[WHAT THE TASK ASKS]:
Beginning with the line that holds "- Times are" in the data below, give again every line through the one that holds "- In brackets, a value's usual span", exactly as written.

[RECORDS SUPPLIED]:

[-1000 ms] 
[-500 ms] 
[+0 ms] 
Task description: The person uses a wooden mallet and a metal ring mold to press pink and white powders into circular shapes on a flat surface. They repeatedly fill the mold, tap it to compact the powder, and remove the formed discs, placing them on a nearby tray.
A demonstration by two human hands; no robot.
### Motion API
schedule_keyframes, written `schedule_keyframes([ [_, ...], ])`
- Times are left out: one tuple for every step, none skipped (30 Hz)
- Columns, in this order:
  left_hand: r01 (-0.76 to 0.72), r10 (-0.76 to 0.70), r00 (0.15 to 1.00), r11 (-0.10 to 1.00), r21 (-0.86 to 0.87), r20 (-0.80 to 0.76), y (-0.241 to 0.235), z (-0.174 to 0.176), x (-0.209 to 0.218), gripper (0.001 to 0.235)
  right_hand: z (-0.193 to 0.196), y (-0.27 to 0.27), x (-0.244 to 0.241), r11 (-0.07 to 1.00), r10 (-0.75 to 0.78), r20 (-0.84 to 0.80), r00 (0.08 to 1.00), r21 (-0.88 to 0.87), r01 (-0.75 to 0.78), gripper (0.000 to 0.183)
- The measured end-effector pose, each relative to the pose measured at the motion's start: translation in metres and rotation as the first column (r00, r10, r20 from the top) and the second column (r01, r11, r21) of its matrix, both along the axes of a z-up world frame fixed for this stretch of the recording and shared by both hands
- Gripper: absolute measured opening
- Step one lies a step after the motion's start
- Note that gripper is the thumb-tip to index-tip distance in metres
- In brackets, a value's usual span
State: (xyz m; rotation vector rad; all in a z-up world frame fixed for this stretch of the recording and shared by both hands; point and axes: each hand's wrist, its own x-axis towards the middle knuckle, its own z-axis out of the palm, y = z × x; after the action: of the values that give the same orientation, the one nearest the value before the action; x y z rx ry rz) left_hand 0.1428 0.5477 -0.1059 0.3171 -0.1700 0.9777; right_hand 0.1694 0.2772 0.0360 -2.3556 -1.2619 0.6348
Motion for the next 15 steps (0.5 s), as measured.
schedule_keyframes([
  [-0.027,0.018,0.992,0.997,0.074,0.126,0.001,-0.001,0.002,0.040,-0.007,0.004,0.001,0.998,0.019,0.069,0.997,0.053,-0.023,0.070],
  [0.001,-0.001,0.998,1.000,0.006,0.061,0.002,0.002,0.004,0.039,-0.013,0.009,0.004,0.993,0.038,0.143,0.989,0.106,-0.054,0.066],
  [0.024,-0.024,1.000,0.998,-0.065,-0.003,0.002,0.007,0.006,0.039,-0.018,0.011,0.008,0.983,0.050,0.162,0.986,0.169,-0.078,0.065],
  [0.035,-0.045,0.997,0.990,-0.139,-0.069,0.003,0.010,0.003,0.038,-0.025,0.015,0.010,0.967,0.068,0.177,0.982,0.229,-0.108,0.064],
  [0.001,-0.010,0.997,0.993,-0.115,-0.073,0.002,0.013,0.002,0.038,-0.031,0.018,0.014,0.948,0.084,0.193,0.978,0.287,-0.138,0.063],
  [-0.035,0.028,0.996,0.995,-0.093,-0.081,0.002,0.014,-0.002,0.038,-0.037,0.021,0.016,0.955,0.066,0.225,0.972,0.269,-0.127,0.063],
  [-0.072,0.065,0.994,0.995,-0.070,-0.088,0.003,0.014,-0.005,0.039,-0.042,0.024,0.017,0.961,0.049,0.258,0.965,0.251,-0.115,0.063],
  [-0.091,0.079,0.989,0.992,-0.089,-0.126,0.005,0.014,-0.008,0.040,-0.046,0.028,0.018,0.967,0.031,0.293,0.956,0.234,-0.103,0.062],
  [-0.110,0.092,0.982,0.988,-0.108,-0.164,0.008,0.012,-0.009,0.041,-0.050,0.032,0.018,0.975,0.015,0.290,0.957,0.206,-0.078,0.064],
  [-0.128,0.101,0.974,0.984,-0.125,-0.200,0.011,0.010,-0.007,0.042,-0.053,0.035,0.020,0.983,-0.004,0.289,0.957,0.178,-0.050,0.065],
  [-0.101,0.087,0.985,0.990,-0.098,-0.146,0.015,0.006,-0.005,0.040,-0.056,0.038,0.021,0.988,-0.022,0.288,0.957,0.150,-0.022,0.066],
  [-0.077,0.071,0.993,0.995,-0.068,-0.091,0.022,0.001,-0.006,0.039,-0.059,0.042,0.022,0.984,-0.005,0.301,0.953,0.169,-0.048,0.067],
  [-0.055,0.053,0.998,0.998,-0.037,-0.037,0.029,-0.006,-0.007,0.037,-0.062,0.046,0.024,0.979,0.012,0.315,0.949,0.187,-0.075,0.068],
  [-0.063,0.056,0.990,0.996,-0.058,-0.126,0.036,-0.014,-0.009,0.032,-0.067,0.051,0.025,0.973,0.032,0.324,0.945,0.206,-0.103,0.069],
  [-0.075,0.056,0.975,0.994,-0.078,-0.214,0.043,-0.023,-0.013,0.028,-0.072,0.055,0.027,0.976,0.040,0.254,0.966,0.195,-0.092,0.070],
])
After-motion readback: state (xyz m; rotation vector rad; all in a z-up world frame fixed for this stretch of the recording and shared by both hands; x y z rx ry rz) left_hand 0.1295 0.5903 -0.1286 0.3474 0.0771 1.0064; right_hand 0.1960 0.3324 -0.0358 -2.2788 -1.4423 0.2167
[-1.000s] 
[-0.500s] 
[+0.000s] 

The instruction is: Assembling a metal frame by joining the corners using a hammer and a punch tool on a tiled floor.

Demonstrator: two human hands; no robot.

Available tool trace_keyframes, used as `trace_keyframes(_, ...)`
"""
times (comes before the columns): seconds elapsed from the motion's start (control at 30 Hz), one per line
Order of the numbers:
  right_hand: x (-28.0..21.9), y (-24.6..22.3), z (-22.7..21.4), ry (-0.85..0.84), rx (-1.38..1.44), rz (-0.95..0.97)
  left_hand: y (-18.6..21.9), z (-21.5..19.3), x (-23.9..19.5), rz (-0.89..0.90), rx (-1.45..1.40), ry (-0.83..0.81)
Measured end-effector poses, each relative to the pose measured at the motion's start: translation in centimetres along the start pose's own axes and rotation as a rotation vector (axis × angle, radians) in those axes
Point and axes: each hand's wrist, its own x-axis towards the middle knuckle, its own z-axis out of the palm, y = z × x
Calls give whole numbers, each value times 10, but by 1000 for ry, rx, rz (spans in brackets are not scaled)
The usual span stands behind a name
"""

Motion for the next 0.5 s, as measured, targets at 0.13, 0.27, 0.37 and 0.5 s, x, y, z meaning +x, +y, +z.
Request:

[EXPECTED ANSWER]:
- Times are left out: one tuple for every step, none skipped (30 Hz)
- Columns, in this order:
  left_hand: r01 (-0.76 to 0.72), r10 (-0.76 to 0.70), r00 (0.15 to 1.00), r11 (-0.10 to 1.00), r21 (-0.86 to 0.87), r20 (-0.80 to 0.76), y (-0.241 to 0.235), z (-0.174 to 0.176), x (-0.209 to 0.218), gripper (0.001 to 0.235)
  right_hand: z (-0.193 to 0.196), y (-0.27 to 0.27), x (-0.244 to 0.241), r11 (-0.07 to 1.00), r10 (-0.75 to 0.78), r20 (-0.84 to 0.80), r00 (0.08 to 1.00), r21 (-0.88 to 0.87), r01 (-0.75 to 0.78), gripper (0.000 to 0.183)
- The measured end-effector pose, each relative to the pose measured at the motion's start: translation in metres and rotation as the first column (r00, r10, r20 from the top) and the second column (r01, r11, r21) of its matrix, both along the axes of a z-up world frame fixed for this stretch of the recording and shared by both hands
- Gripper: absolute measured opening
- Step one lies a step after the motion's start
- Note that gripper is the thumb-tip to index-tip distance in metres
- In brackets, a value's usual span

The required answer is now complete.